Nancie Atwell, who founded the Center for Teaching and Learning, a private elementary and middle school in Edgecomb, will travel to Dubai next month to learn whether she will take home the Global Teacher Prize – and its $1 million award.

The winner will be announced March 15.

The Global Teacher Prize was created last spring by the Varkey GEMS Foundation, a philanthropic arm of Global Education Management Systems, which operates private K-12 schools around the world. The foundation focuses on teacher training programs and education advocacy, as well as building schools around the world. Former President Bill Clinton serves as its honorary chairman.

More than 5,000 people were nominated for the award and the list was whittled to 50 last month, including 16 teachers from the U.S.

In January, when Atwell learned she had been named one of the 50, she said she knew only that a former student had nominated her for the award, but didn’t know who it was.

Advertisement

Atwell, who has been teaching in Maine since 1975, has thousands of former students from stints as an English teacher at public schools in Lincoln County and later at the school she opened in 1990.

In 1987, she wrote a teaching manual called “In the Middle” that has sold more than 500,000 copies and made her a sought-after educational speaker all over the world. In 1991, she won the Modern Library Association’s MLA Mina P. Shaughnessy Prize for the manual, now in its third edition. She has nine books on teaching to her credit.

Atwell founded the Center for Teaching and Learning as a demonstration school, a place where students could learn in a private setting but also a place where teachers from elsewhere could visit and observe alternative methods of education.

Each year, the school hosts 40 to 50 classroom teachers from all over the world for weeklong seminars in which they observe the school’s 10 full- and part-time teachers in a classroom setting.

The school is traditional in some ways but unique in others, with a big focus on reading. Students at the school read an average of 40 books each year, most of them books they choose themselves.

Atwell, 63, has been a voracious reader since she was bedridden with rheumatic fever as a child.

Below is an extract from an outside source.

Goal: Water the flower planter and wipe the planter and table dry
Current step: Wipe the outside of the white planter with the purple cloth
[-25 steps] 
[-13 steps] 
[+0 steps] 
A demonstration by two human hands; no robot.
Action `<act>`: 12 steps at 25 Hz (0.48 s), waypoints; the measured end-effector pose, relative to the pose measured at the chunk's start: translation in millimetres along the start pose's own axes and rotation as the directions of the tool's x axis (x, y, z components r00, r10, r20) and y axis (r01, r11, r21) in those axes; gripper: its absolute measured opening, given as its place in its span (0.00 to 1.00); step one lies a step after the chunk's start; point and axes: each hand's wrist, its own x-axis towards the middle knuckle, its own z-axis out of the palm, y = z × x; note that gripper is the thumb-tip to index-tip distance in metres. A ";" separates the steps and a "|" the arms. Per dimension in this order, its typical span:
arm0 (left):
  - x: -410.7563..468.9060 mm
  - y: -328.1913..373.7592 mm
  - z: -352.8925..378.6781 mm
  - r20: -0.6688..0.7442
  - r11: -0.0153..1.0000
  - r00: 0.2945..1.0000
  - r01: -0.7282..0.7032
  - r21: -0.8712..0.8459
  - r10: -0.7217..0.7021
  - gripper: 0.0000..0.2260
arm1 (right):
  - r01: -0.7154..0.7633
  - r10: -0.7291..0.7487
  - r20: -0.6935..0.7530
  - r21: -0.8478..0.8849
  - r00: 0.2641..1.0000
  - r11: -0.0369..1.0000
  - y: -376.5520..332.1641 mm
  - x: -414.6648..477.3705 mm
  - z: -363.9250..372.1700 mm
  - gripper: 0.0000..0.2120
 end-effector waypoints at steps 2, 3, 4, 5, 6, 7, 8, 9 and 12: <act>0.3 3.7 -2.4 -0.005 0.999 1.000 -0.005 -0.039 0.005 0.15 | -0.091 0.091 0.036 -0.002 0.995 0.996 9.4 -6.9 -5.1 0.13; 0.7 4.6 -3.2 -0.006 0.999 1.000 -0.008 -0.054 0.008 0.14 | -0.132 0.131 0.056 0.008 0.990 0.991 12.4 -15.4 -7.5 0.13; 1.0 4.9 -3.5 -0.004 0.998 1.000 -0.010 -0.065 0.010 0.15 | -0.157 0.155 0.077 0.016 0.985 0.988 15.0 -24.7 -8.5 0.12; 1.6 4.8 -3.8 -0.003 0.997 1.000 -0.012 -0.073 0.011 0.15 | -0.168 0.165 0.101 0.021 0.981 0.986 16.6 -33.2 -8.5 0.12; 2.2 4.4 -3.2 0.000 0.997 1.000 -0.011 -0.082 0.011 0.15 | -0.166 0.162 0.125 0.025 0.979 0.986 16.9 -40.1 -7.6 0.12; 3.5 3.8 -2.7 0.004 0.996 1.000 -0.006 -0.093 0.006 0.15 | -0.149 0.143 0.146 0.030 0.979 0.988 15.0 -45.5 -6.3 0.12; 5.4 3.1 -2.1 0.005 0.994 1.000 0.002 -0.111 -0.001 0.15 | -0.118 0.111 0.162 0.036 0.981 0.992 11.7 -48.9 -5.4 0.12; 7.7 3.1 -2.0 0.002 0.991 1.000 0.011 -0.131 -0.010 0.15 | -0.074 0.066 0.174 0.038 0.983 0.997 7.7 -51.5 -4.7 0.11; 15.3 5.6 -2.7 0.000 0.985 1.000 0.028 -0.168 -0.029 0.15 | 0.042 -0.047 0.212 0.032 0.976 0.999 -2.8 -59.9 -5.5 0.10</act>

A judging committee will award the Global Teacher Prize to “one exceptional teacher who has made an outstanding contribution to the profession,” according to the Varkey GEMS Foundation website. The award is given to a teacher who is judged on “how they open up their pupils’ minds, how much they contribute to the community, and how much they encourage others to become teachers.”

Atwell said last month that if she’s fortunate enough to win, she said she’ll give every penny of the $1 million award to the school.